• What is being asked:
Give back each line of the material that contains the word "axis".

• • • •

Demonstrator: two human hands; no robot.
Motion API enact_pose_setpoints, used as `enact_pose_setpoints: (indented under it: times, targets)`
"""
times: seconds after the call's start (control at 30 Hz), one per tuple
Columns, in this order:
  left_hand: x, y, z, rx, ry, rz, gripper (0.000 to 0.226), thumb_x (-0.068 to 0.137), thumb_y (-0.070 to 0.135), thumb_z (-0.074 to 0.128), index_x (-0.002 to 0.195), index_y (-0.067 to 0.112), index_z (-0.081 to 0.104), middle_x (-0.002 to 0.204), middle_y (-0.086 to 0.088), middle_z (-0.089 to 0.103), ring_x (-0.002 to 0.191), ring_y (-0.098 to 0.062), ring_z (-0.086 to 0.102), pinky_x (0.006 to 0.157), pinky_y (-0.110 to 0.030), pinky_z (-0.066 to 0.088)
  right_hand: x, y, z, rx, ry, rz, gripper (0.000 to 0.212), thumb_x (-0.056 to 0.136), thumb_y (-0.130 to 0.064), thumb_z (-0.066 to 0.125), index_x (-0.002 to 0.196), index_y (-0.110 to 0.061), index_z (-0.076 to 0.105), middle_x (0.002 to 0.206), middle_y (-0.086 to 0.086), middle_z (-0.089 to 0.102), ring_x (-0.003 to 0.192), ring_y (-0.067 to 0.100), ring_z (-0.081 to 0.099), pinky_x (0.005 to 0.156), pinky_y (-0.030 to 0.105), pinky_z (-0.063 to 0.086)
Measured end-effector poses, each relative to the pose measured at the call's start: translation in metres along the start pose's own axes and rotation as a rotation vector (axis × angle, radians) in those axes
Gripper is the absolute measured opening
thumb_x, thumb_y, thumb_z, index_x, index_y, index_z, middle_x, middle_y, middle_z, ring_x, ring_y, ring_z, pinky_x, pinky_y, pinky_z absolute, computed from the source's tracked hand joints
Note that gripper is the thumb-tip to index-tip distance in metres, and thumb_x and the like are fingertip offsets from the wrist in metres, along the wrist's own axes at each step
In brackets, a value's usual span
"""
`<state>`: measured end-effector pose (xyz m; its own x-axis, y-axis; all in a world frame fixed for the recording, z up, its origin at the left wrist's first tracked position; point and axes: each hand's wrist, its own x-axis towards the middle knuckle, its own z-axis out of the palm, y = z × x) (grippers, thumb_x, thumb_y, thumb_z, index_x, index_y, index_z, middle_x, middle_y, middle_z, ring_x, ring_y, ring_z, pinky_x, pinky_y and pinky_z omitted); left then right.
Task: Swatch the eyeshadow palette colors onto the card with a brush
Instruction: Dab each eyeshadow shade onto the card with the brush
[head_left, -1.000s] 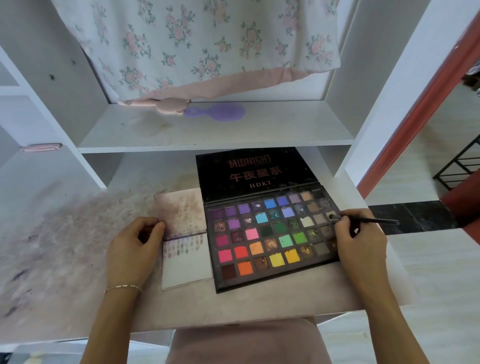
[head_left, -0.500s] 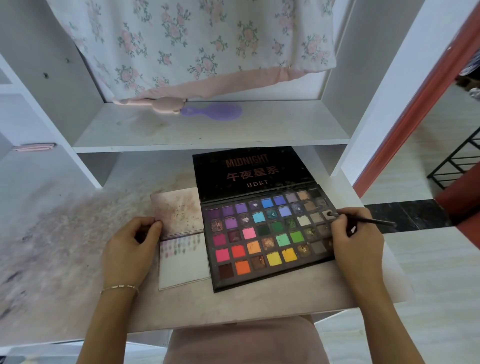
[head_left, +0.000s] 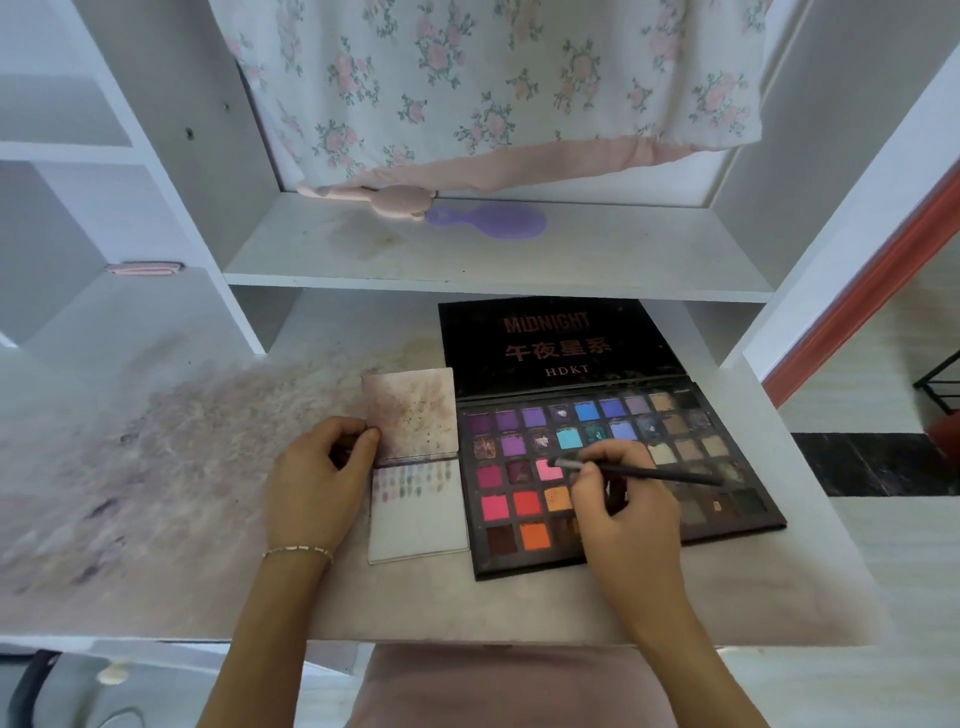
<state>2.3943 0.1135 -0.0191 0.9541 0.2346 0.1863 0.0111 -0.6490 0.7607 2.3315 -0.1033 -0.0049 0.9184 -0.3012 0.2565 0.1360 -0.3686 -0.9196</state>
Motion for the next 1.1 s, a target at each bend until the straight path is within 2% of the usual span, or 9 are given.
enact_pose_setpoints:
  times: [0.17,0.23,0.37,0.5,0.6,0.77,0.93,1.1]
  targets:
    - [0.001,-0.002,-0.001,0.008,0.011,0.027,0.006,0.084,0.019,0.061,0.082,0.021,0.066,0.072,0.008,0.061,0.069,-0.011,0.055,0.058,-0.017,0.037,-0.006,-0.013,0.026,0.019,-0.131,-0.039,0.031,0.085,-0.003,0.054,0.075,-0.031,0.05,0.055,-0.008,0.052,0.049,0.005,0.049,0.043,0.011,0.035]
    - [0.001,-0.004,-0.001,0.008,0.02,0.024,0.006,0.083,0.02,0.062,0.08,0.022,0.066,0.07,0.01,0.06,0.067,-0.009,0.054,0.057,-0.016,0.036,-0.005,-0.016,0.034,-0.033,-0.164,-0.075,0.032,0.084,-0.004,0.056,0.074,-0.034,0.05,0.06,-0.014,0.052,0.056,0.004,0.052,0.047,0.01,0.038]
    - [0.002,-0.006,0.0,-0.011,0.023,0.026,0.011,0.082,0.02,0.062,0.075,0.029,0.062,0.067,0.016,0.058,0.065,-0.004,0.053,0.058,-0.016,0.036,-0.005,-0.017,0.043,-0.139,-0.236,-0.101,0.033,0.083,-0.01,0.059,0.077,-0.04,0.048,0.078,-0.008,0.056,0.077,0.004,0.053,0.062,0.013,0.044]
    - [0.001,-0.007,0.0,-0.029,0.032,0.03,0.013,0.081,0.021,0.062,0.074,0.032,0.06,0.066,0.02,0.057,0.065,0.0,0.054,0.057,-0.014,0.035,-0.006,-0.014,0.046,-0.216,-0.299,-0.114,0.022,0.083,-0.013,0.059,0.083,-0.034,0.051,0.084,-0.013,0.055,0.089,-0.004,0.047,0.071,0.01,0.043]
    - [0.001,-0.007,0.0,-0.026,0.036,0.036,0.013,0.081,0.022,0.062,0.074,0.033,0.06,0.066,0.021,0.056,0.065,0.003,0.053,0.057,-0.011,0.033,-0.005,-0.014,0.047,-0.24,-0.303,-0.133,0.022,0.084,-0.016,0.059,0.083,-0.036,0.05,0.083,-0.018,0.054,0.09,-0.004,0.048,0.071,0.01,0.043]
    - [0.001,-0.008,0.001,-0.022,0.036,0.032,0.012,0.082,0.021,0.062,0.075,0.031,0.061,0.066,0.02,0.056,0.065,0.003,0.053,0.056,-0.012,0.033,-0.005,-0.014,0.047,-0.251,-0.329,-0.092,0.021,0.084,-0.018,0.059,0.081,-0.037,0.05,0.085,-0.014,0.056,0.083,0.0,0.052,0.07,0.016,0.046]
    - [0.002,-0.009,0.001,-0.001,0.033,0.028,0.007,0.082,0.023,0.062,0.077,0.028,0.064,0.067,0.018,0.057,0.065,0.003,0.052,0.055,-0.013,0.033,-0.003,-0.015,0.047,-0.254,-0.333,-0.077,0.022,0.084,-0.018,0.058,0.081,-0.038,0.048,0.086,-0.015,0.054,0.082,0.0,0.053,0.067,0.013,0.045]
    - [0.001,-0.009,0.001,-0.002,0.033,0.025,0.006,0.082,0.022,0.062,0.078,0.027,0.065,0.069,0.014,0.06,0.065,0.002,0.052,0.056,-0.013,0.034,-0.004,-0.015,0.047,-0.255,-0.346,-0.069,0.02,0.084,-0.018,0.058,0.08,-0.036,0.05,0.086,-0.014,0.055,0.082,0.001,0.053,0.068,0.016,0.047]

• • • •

• Solved problem:
Measured end-effector poses, each relative to the pose measured at the call's start: translation in metres along the start pose's own axes and rotation as a rotation vector (axis × angle, radians) in those axes
`<state>`: measured end-effector pose (xyz m; its own x-axis, y-axis; all in a world frame fixed for the recording, z up, its origin at the left wrist's first tracked position; point and axes: each hand's wrist, its own x-axis towards the middle knuckle, its own z-axis out of the palm, y = z × x) (grippers, thumb_x, thumb_y, thumb_z, index_x, index_y, index_z, middle_x, middle_y, middle_z, ring_x, ring_y, ring_z, pinky_x, pinky_y and pinky_z omitted); left then right.

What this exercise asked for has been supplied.